Astronomers from the University of Copenhagen, among others, have discovered the queen of all supernovas. A stellar explosion twice as bright as any run-of-the-mill supernova. An unprecedented observation, according to one of the researchers.
Upon the death a star, massive amounts of energy are discharged and an explosion occurs - a supernova. Such an event occurs about once every hundred years in our galaxy, the Milky Way. Now, researchers from the University of Copenhagen, among others, have located a supernova that glows brighter than any other seen before.

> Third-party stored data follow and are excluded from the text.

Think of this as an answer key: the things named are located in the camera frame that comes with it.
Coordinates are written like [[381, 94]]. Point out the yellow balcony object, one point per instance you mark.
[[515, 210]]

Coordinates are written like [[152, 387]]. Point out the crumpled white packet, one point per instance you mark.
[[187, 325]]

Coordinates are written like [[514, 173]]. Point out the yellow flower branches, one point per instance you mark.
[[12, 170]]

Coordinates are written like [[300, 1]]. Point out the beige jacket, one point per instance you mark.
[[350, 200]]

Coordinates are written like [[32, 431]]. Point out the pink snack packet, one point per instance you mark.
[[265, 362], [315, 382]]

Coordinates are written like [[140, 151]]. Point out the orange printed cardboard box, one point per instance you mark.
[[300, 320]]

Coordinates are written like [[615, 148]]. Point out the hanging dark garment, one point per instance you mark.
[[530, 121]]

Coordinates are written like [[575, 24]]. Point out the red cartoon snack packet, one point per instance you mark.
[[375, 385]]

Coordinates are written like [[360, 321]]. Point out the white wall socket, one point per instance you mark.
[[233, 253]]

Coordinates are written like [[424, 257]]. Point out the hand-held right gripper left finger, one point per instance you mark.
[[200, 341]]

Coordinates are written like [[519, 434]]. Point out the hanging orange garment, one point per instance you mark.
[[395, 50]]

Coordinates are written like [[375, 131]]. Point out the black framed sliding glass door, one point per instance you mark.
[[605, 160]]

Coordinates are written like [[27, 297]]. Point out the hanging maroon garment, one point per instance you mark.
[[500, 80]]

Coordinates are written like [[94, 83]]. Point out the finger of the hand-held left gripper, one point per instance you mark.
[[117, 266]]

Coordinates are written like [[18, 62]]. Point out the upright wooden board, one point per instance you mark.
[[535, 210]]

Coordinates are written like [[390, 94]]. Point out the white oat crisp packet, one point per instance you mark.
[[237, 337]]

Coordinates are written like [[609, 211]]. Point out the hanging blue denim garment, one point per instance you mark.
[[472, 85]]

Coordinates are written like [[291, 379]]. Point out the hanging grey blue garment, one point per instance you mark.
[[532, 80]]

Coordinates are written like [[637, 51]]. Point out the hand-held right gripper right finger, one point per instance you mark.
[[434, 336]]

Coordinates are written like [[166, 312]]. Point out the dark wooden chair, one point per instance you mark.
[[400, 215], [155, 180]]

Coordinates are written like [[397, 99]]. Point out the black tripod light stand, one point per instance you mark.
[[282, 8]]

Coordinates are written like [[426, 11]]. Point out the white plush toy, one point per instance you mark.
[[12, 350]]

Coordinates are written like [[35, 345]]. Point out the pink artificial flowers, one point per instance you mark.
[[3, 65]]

"We have never experienced a supernova that shines so brightly. Furthermore, it lit up for 600 days, while a 'normal' supernova shines brightly for between 10 and 100 days, before its light is extinguished," says Alejandro Vigna-Goméz, a University of Copenhagen postdoc based at the Niels Bohr Institute's Dark Cosmology Center.

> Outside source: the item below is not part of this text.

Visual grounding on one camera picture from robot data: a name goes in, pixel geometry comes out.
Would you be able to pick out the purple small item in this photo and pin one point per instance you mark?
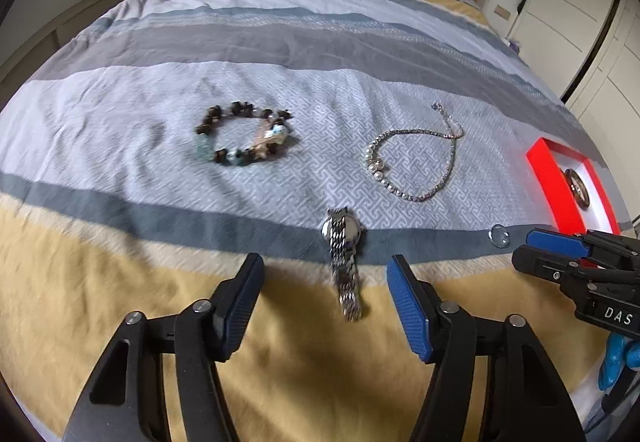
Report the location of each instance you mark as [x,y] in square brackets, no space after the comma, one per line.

Together with researchers from Harvard, Northwestern, Ohio and Stockholm universities, among others, he has just published a study on their surprising results in the journal Nature Astronomy.

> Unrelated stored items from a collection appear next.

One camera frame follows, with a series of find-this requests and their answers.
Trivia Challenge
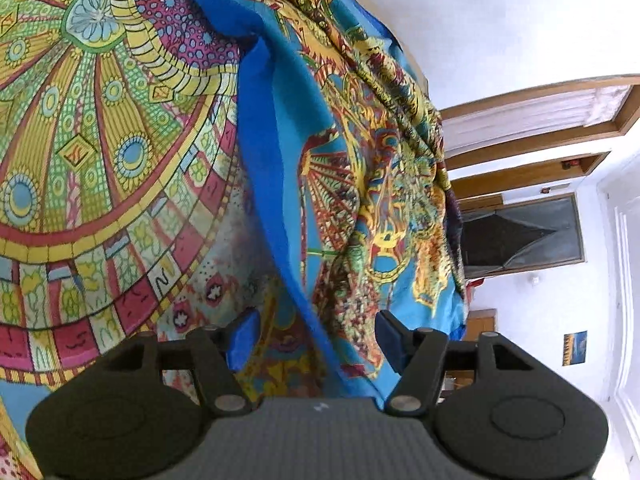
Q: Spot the white panelled door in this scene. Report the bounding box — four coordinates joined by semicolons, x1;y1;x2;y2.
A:
595;160;640;411

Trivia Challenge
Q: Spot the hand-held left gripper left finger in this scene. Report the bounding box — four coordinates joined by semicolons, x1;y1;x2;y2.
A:
97;310;261;416

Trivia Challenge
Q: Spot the small wall picture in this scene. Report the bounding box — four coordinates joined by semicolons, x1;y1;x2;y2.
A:
563;331;589;367

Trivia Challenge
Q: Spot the colourful printed blue cloth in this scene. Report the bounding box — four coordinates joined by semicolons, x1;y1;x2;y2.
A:
0;0;471;480

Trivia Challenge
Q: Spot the wooden door frame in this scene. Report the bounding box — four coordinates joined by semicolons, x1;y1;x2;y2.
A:
440;75;640;201

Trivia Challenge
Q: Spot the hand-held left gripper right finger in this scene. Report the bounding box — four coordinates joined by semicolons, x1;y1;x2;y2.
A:
376;310;538;416

In addition to the supernova known as 'SN2016aps', which glows twice as brightly as 'normal' supernovas, it has an explosive force that is five times as violent as a normal stellar death, the researchers' findings show.
Never seen before
Astronomers have never witnessed such a bright and rapidly exploding star. And now, obviously, a big question remains: what made it possible?
In his PhD dissertation, Alejandro Vigna-Goméz examined why some supernovas are bigger and burn more strongly and longer than others. He studied the death of stars using computer simulations over several years, which resulted in the following theory:
"We believe that this is a case of where two stars merged into one giant star. We believe this to be the case because the level of hydrogen (gas) was so incredibly high for so long after the star began to explode. Normally, this gas is quickly depleted after a star begins to explode and 'die'. But for this supernova, the level remained high until the very end. This suggests that there were two stars, each with an exceptionally large amount of gas, that became one," Vigna-Goméz explains.
Closer to confirming the theory of supernovas
Even though the researchers are yet to be certain that the merging of two stars precipitated this supernova, they are a step nearer to confirming what until now has just been a theory.
"Our discovery is very interesting, because thus far, the emergence of supernovas has been somewhat of a mystery to us. Now we can begin testing the link between our theory and the real-life observations that we've made using space telescopes," explains Alejandro Vigna-Goméz.
"Beyond that, it's just crazy to think of the limitations that we had placed on supernovas, which no longer apply. This study confirms that there is still much to discover about our ever-puzzling universe."